Entries taken from a collection
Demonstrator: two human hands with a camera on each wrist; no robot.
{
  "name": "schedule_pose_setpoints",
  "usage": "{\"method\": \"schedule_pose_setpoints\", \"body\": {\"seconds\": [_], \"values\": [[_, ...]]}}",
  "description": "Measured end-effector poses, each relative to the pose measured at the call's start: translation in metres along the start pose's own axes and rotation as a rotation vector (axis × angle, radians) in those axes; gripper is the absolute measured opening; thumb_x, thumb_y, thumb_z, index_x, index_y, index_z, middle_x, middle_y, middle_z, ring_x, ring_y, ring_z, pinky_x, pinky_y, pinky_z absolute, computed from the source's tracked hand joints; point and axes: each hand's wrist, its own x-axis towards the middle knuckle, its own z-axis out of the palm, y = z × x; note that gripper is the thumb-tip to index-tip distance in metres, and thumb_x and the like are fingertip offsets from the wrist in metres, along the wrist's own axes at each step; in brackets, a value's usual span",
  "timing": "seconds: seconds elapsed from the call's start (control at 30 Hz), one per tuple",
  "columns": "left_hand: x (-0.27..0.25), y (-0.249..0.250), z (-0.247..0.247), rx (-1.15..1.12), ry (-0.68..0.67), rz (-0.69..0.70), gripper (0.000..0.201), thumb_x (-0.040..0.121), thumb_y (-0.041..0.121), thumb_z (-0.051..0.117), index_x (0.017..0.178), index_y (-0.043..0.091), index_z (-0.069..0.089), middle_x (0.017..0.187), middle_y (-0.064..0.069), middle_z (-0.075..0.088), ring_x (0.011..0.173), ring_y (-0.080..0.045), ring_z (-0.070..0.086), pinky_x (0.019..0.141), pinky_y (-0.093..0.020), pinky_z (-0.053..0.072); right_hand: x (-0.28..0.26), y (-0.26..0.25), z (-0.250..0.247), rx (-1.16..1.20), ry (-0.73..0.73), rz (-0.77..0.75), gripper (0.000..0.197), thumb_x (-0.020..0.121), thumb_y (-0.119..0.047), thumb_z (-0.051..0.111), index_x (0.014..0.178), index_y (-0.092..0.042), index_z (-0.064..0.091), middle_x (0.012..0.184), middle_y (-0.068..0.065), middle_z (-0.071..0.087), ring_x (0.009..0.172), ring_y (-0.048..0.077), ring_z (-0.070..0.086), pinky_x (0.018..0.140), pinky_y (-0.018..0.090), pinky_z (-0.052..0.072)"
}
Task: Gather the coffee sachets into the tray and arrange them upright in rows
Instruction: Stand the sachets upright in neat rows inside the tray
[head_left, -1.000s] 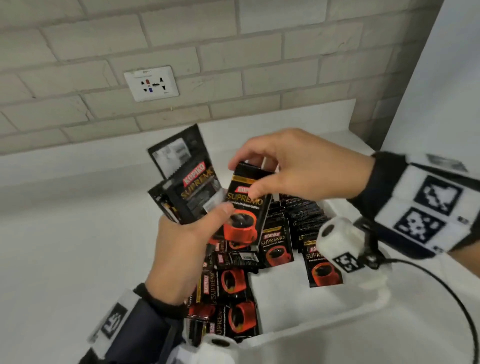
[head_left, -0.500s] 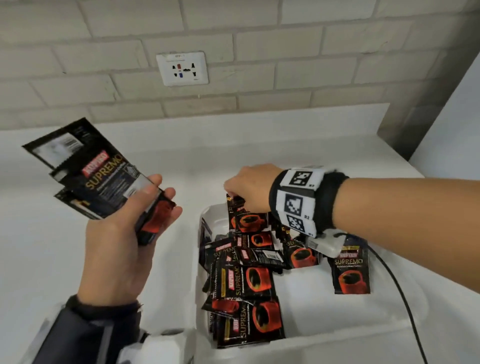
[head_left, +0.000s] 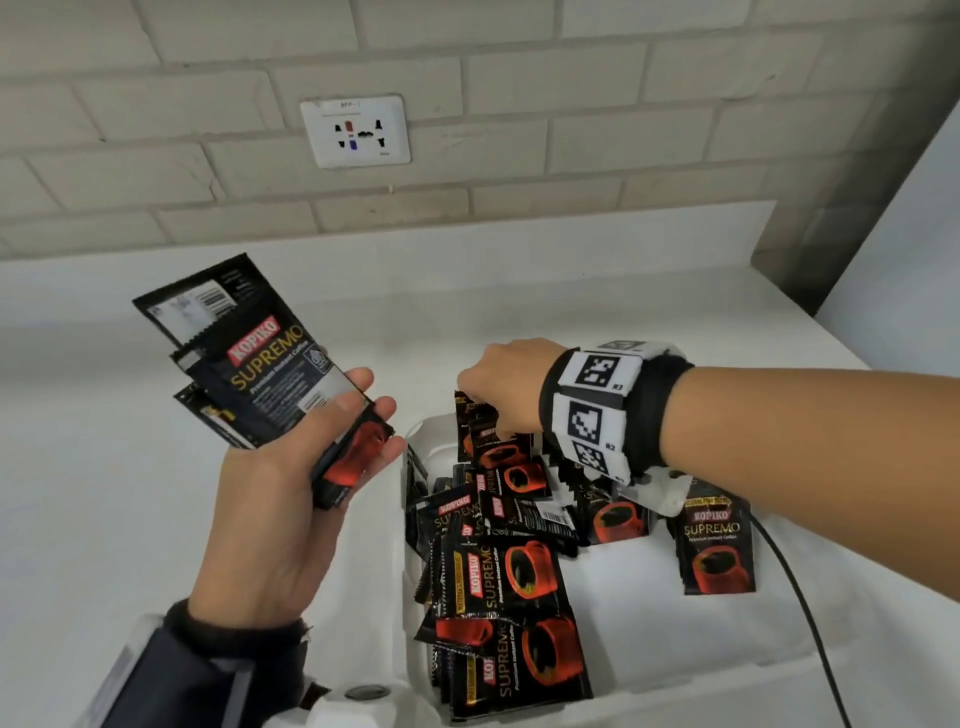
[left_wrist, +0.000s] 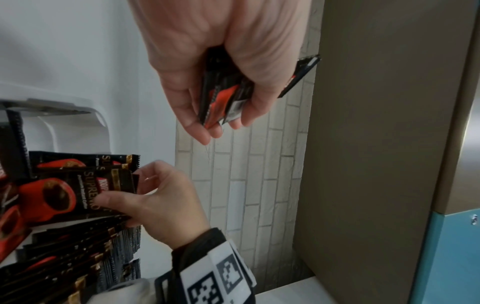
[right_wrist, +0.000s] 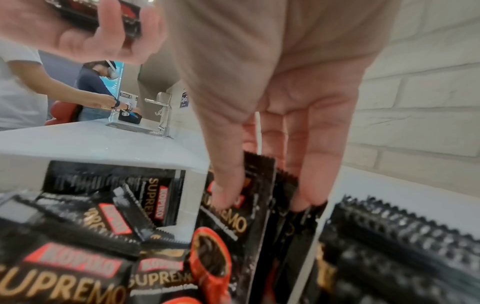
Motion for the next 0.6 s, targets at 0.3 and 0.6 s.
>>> {"method": "schedule_pose_setpoints", "body": {"seconds": [0.3, 0.6], "values": [[0.001, -0.004, 0.003, -0.007, -0.023, -0.09, 0.019, 0.063, 0.011, 0.06, 0.06, 0.022, 0.075, 0.073, 0.004, 0.071, 0.071, -0.014, 0.07, 0.059, -0.027, 0.058, -0.004, -0.007, 0.011, -0.061, -0.131, -0.051, 0.034, 0.091, -0.006, 0.049, 0.123, -0.013, 0.055, 0.098, 0.004, 0.06, 0.074, 0.018, 0.055, 0.053, 0.024, 0.037], [0.001, -0.003, -0.003, -0.004, -0.011, -0.159, 0.015, 0.063, 0.01, 0.061, 0.072, 0.014, 0.072, 0.077, -0.001, 0.072, 0.071, -0.016, 0.07, 0.061, -0.03, 0.059, 0.003, -0.003, 0.007, 0.096, -0.245, -0.121, 0.043, 0.093, -0.012, 0.05, 0.136, -0.013, 0.043, 0.132, 0.007, 0.049, 0.117, 0.023, 0.049, 0.076, 0.024, 0.035]]}}
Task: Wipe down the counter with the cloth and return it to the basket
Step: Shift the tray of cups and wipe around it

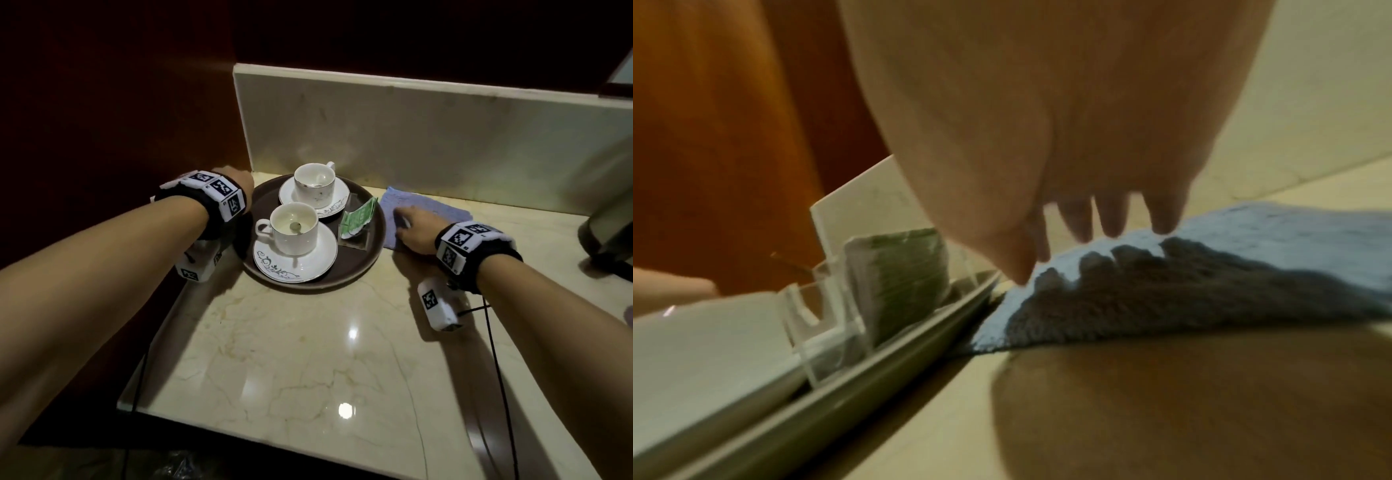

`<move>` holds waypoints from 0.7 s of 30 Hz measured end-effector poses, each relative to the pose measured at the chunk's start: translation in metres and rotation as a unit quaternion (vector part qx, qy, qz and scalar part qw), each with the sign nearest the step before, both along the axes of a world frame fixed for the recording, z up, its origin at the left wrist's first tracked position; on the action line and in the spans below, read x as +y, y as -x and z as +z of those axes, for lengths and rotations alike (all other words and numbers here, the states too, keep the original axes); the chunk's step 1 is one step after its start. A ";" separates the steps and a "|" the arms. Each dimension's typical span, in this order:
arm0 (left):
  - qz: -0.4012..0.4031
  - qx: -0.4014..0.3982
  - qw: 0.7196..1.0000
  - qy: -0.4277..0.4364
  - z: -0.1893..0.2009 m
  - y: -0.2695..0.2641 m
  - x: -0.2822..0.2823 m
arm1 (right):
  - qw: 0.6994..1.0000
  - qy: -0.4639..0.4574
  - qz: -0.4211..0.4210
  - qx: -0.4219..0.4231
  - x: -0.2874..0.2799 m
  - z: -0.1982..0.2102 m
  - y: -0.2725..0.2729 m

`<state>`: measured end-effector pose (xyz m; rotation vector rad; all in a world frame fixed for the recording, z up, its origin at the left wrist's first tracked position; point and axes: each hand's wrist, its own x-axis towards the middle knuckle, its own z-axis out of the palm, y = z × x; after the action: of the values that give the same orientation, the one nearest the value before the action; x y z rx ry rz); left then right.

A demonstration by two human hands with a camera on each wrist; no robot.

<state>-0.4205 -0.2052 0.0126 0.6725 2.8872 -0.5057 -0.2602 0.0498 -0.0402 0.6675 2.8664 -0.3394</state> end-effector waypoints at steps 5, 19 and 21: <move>-0.088 0.124 0.986 -0.063 0.025 -0.041 0.018 | 0.999 0.005 0.005 -0.036 0.008 -0.015 -0.015; -0.363 -0.010 0.898 -0.249 -0.016 -0.154 0.074 | 0.998 0.016 0.034 -0.053 0.002 -0.016 -0.087; -0.369 -0.041 0.892 -0.258 -0.021 -0.161 0.082 | 0.997 0.018 0.044 -0.065 -0.002 -0.014 -0.107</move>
<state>-0.2591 -0.1236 -0.0082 1.8338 2.5866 0.2602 -0.1536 0.0474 -0.0538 0.5345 2.7491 -0.3204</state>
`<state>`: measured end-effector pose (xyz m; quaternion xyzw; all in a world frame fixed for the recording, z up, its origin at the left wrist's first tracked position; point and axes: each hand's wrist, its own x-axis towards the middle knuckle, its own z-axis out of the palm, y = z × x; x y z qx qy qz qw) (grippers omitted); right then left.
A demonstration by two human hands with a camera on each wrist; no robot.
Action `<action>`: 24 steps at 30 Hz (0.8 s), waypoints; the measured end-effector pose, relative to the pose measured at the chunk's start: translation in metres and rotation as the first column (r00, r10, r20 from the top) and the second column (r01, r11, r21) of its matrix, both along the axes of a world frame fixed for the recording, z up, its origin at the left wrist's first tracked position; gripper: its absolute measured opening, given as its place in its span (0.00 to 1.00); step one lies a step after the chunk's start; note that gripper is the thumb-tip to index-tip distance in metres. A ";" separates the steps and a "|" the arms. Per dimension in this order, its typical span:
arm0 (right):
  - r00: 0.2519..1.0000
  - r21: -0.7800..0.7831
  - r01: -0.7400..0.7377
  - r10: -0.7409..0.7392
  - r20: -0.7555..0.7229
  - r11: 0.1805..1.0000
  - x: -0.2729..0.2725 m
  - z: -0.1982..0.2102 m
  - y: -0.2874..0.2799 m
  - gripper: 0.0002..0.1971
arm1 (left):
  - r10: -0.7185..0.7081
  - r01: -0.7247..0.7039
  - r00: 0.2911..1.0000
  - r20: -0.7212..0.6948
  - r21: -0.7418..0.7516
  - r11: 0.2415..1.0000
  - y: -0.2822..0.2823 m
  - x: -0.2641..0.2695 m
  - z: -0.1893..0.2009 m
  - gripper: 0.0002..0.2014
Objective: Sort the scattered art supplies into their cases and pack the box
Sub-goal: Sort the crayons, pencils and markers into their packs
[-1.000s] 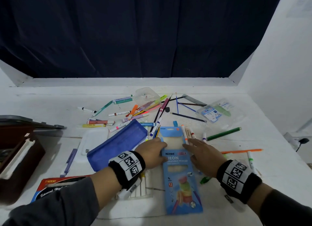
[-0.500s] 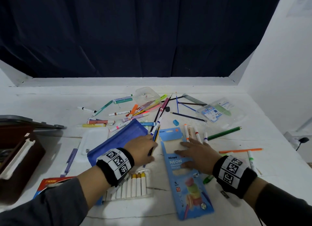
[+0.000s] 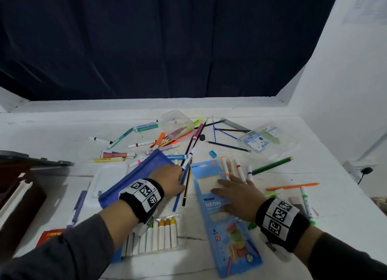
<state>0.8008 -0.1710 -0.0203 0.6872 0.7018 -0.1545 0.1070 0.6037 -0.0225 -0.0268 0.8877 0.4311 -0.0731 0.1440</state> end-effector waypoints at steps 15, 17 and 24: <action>0.995 0.144 0.076 -0.067 -0.069 0.987 -0.003 0.002 -0.007 0.32 | -0.024 0.049 0.982 -0.190 0.132 0.990 -0.004 0.020 0.019 0.13; 0.996 0.144 0.083 -0.075 -0.058 0.986 -0.006 0.003 -0.007 0.32 | -0.053 0.083 0.975 -0.215 0.134 0.988 -0.004 0.021 0.022 0.13; 0.985 0.226 0.161 -0.141 -0.101 0.961 -0.006 0.005 -0.006 0.30 | -0.028 0.028 0.999 -0.029 0.016 0.999 0.005 0.015 0.027 0.16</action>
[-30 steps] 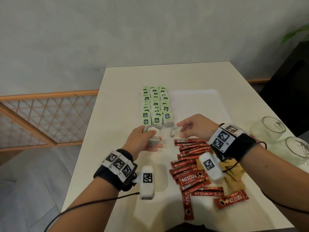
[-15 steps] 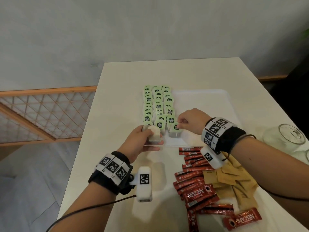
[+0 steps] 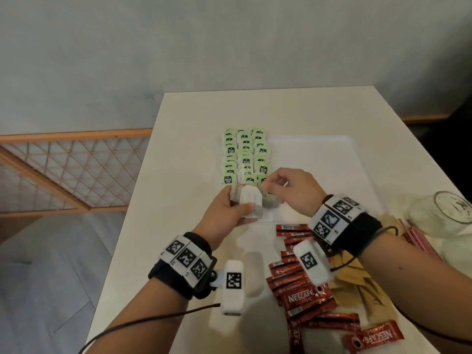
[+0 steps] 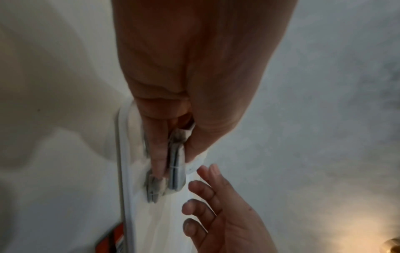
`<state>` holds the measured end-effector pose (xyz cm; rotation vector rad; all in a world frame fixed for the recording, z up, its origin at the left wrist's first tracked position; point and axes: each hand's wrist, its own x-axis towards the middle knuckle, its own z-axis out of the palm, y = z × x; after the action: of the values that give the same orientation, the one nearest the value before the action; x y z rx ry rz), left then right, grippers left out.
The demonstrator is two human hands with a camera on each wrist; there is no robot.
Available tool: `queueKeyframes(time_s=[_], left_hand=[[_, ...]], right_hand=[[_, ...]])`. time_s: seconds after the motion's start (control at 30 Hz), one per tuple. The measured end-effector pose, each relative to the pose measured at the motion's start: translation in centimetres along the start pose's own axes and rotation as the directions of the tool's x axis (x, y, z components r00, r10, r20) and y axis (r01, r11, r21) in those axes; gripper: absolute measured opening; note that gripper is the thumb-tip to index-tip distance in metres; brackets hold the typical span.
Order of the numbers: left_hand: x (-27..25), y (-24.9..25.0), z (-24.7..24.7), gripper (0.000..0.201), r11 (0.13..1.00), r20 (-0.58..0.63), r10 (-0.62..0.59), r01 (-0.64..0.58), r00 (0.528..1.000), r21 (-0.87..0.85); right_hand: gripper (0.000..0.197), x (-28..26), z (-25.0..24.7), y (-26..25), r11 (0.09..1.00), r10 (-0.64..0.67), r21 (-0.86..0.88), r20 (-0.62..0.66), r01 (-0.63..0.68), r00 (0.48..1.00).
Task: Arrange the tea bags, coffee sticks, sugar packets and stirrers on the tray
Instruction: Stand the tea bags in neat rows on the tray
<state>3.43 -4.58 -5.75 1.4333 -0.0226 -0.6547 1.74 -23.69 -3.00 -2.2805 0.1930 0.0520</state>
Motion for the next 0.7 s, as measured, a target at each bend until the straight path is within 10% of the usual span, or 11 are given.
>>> queueKeyframes(time_s=[0.33, 0.47, 0.7], left_hand=[[-1.5, -0.1, 1.3, 0.024, 0.993, -0.118, 0.096, -0.087, 0.988, 0.082], [-1.6, -0.4, 1.2, 0.021, 0.962, -0.372, 0.232, -0.156, 0.899, 0.224], [-2.6, -0.9, 3.5, 0.017, 0.792, -0.184, 0.409, -0.247, 0.894, 0.558]], right_hand=[[0.013, -3.0, 0.4, -0.2, 0.986, 0.030, 0.163, 0.020, -0.033, 0.999], [0.013, -3.4, -0.1, -0.4, 0.978, 0.101, 0.181, 0.004, -0.100, 0.995], [0.012, -3.7, 0.9, -1.5, 0.951, 0.144, 0.276, -0.003, -0.138, 0.990]])
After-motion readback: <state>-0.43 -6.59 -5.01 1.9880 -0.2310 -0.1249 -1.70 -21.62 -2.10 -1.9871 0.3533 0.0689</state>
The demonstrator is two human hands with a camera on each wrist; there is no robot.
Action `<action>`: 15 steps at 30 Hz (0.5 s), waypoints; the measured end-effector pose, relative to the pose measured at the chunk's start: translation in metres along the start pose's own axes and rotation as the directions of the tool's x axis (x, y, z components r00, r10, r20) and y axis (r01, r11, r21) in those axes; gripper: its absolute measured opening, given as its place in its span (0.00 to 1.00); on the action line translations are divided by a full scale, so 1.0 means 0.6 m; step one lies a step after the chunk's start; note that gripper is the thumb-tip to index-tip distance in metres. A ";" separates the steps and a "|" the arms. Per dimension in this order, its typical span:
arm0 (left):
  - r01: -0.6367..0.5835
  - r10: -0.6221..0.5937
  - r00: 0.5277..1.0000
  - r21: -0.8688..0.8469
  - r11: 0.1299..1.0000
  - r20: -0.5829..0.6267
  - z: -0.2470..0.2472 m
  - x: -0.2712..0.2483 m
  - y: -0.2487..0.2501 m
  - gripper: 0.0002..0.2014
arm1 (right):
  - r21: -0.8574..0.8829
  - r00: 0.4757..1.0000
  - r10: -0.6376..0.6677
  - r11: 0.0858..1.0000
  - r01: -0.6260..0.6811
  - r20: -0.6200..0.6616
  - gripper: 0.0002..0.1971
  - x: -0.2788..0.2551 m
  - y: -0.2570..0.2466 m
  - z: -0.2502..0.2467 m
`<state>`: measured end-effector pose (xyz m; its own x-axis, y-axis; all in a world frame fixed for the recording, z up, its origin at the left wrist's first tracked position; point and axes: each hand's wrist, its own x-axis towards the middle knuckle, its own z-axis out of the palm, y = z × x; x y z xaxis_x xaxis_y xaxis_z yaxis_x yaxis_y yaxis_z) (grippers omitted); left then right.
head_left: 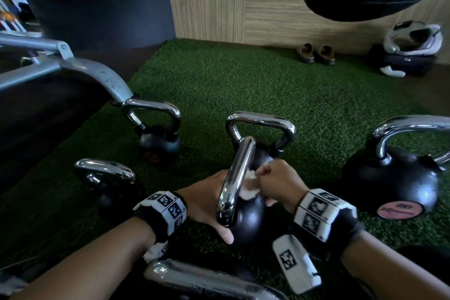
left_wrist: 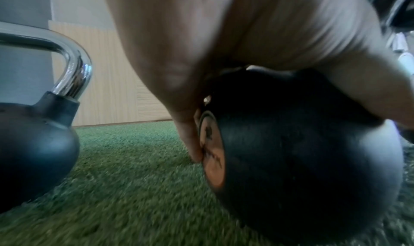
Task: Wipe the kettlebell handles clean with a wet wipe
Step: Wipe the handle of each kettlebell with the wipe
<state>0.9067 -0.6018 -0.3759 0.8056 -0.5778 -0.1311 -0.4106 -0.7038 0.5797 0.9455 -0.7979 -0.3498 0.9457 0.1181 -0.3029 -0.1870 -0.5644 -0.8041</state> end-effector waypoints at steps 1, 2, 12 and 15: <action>0.048 -0.048 0.997 0.010 0.999 0.062 -0.007 0.005 -0.005 0.62 | 0.022 1.000 0.006 1.000 -0.007 0.026 0.07 -0.012 -0.002 -0.013; 0.125 -0.125 0.983 0.009 0.992 0.137 -0.021 0.012 -0.007 0.61 | 0.072 0.998 0.023 0.997 -0.027 0.054 0.09 -0.026 -0.006 -0.026; 0.057 -0.059 0.993 -0.023 0.998 -0.103 -0.155 0.077 0.021 0.51 | 0.149 0.809 -0.021 0.985 -0.083 0.587 0.06 -0.130 -0.082 -0.046; -0.018 0.020 0.999 0.058 0.998 -0.049 -0.164 0.088 0.040 0.44 | 0.091 0.797 0.008 0.993 -0.080 0.604 0.24 -0.128 -0.098 -0.041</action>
<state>0.9815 -0.6084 -0.2895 0.8170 -0.5711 -0.0794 -0.4488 -0.7163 0.5343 0.8907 -0.7937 -0.2666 0.5916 0.5827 -0.5571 -0.2852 -0.4951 -0.8207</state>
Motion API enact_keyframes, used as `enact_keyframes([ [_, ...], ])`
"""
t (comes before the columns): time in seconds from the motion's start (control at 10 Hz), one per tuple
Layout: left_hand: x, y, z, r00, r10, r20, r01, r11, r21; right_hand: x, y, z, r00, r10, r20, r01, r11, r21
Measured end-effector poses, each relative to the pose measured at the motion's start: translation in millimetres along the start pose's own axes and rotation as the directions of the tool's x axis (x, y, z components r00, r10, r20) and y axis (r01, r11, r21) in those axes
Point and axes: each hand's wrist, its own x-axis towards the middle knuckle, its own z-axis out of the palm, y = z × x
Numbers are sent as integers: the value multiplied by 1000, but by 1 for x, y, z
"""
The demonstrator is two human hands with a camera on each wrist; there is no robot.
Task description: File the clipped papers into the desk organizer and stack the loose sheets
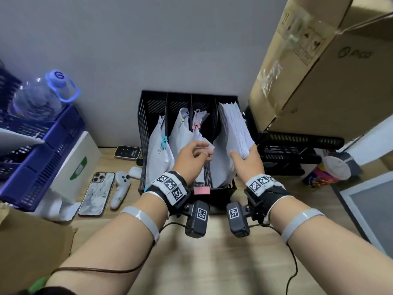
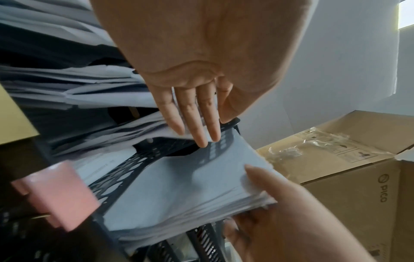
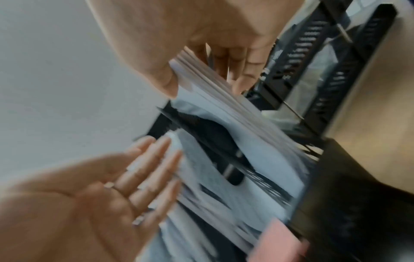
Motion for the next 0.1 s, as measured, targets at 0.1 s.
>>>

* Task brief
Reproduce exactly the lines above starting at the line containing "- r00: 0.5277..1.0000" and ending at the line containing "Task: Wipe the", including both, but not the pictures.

* Answer section
  - r00: 0.5277..1.0000
  - r21: -0.8688..0.8469
  - r11: 0.1299..1.0000
  - r20: -0.5829..0.6267
  - z: -0.2470..0.2472 m
  - x: -0.2712..0.2483 m
  - y: -0.2487..0.2501 m
  - gripper: 0.0002..0.2014
arm1 (right):
  - r21: -0.8574..0.8829
  - r00: 0.4757..1.0000
  - r10: -0.6376..0.6677
  - r11: 0.0858..1.0000
  - r01: -0.6260..0.6811
  - r20: -0.6200..0.6616
  - gripper: 0.0002..0.1971
  - x: -0.2788..0.2551 m
  - y: -0.2570..0.2466 m
  - z: -0.2502..0.2467 m
`<state>`: measured end-effector pose (xyz m; its own x-axis, y-axis; all in a world frame fixed for the recording, z up, its origin at the left wrist's first tracked position; point and axes: each hand's wrist, its own x-axis towards the middle knuckle, its own z-axis out of the palm, y = z × x; x y z xaxis_x xaxis_y xaxis_z yaxis_x yaxis_y yaxis_z) (grippers omitted); left then right.
head_left: 
left_wrist: 
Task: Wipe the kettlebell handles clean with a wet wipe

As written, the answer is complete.